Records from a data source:
───
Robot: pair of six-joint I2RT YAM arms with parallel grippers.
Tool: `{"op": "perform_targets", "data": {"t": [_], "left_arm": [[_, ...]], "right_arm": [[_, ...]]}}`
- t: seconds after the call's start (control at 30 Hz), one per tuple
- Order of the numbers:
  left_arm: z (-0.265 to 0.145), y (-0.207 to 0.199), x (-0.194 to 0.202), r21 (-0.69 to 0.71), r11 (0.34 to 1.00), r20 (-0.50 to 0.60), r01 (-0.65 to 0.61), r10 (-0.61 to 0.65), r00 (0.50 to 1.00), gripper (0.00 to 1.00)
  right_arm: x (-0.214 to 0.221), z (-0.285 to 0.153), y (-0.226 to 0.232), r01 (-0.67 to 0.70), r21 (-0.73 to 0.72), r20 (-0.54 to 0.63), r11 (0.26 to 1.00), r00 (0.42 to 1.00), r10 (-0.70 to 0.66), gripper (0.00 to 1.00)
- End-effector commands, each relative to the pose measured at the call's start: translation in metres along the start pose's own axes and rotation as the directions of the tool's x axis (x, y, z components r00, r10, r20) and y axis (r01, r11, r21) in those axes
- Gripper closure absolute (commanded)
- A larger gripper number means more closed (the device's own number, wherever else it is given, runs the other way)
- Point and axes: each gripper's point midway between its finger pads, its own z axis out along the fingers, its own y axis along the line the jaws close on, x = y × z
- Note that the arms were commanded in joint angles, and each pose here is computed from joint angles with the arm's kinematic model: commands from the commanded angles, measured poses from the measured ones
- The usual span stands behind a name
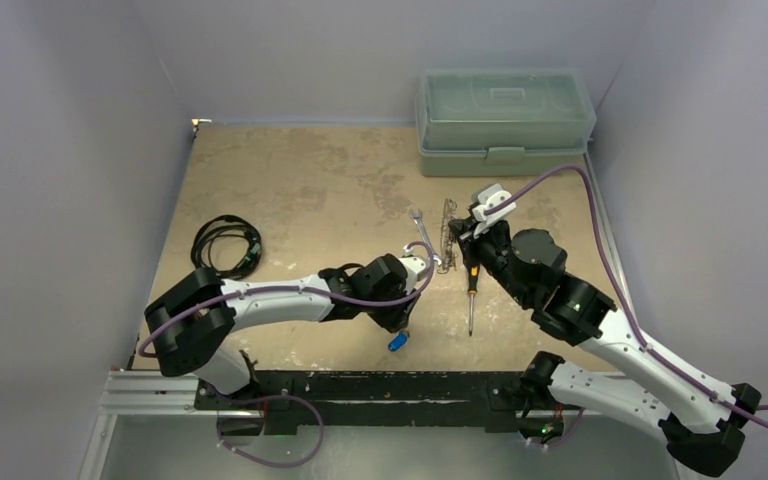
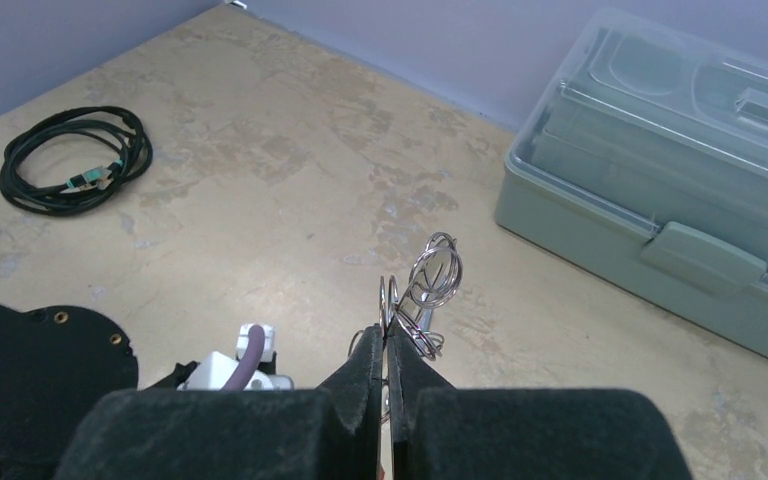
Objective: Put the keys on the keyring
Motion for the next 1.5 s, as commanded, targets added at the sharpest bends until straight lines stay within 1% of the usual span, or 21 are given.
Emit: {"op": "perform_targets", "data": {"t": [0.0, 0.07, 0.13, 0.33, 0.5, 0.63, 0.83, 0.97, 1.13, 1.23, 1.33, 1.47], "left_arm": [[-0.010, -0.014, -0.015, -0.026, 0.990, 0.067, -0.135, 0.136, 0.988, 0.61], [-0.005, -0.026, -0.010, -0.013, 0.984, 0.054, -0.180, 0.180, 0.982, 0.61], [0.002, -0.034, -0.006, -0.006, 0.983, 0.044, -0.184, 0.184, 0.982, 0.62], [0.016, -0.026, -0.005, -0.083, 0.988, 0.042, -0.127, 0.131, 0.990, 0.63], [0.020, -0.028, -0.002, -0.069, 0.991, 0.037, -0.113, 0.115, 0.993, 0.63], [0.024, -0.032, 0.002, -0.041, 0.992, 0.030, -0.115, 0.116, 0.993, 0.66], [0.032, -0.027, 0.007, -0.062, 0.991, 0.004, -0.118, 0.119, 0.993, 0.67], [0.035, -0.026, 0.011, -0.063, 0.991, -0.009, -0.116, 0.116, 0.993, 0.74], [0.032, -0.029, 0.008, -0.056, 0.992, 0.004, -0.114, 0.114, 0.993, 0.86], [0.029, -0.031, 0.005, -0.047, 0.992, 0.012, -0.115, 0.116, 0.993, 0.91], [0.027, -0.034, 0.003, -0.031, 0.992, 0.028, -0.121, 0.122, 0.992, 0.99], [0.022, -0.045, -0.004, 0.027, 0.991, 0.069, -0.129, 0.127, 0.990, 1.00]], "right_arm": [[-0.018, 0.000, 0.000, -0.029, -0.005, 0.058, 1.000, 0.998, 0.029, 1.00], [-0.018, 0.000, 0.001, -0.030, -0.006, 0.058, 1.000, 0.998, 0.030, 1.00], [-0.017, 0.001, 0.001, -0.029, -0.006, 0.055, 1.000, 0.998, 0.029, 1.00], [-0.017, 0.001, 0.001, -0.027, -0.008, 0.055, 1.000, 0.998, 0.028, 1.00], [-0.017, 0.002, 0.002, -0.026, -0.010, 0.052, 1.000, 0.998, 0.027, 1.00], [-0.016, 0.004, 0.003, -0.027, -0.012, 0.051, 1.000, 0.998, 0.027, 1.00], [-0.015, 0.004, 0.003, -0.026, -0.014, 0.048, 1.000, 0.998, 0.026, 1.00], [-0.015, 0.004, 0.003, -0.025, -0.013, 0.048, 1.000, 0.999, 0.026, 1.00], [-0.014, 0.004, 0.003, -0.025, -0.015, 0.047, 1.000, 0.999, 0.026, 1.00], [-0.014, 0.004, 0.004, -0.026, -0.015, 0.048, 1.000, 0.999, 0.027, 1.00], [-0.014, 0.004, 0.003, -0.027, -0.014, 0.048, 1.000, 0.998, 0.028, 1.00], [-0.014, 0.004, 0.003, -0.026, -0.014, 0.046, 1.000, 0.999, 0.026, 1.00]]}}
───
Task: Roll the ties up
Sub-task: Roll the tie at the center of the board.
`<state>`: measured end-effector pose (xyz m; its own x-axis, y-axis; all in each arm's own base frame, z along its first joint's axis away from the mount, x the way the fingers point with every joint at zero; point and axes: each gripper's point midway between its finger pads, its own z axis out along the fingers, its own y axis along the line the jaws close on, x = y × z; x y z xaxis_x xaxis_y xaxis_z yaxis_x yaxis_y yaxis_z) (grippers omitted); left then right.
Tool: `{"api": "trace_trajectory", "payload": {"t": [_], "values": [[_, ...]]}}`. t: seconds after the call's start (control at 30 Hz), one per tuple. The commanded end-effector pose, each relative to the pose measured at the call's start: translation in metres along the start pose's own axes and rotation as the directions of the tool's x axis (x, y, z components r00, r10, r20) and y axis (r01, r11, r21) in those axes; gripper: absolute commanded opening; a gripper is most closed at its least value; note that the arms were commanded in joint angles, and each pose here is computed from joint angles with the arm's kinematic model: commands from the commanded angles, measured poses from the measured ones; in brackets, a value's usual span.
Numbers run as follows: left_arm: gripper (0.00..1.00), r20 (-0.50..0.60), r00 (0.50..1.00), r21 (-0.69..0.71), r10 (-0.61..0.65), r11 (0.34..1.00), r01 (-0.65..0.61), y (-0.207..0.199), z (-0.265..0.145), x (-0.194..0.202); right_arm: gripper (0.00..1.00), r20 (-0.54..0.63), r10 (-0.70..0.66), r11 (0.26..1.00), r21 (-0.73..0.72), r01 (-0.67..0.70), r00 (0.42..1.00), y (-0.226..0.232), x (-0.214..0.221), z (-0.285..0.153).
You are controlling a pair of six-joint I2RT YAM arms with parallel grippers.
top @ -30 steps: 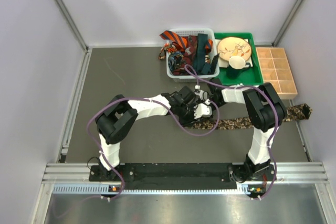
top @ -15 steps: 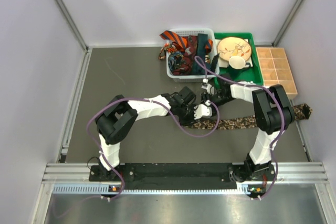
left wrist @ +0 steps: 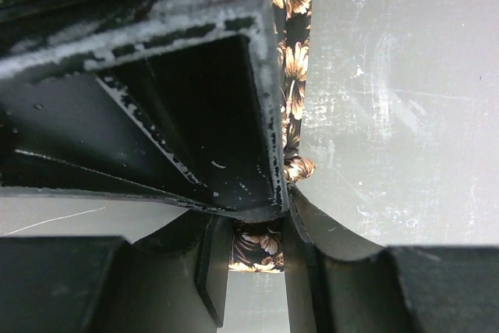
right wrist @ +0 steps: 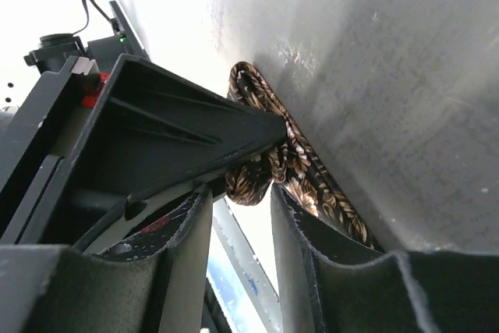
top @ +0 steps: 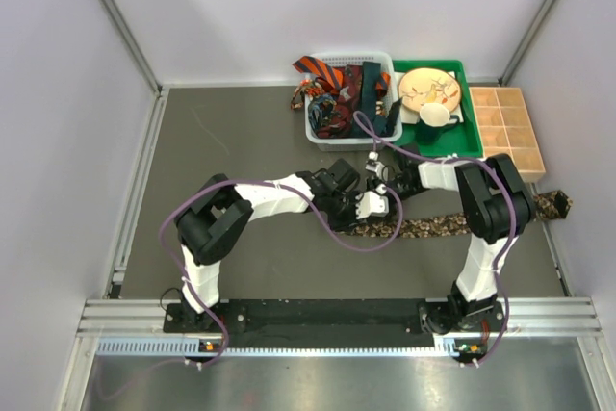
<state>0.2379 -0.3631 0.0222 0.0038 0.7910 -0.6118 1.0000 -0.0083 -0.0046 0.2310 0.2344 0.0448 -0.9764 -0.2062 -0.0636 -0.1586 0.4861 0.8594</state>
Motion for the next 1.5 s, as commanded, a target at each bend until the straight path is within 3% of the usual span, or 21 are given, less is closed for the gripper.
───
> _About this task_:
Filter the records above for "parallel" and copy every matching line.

> _Result of this task_:
Robot: pair of six-joint I2RT YAM arms with parallel grippers.
You are controlling a pair of six-joint I2RT YAM arms with parallel grippers.

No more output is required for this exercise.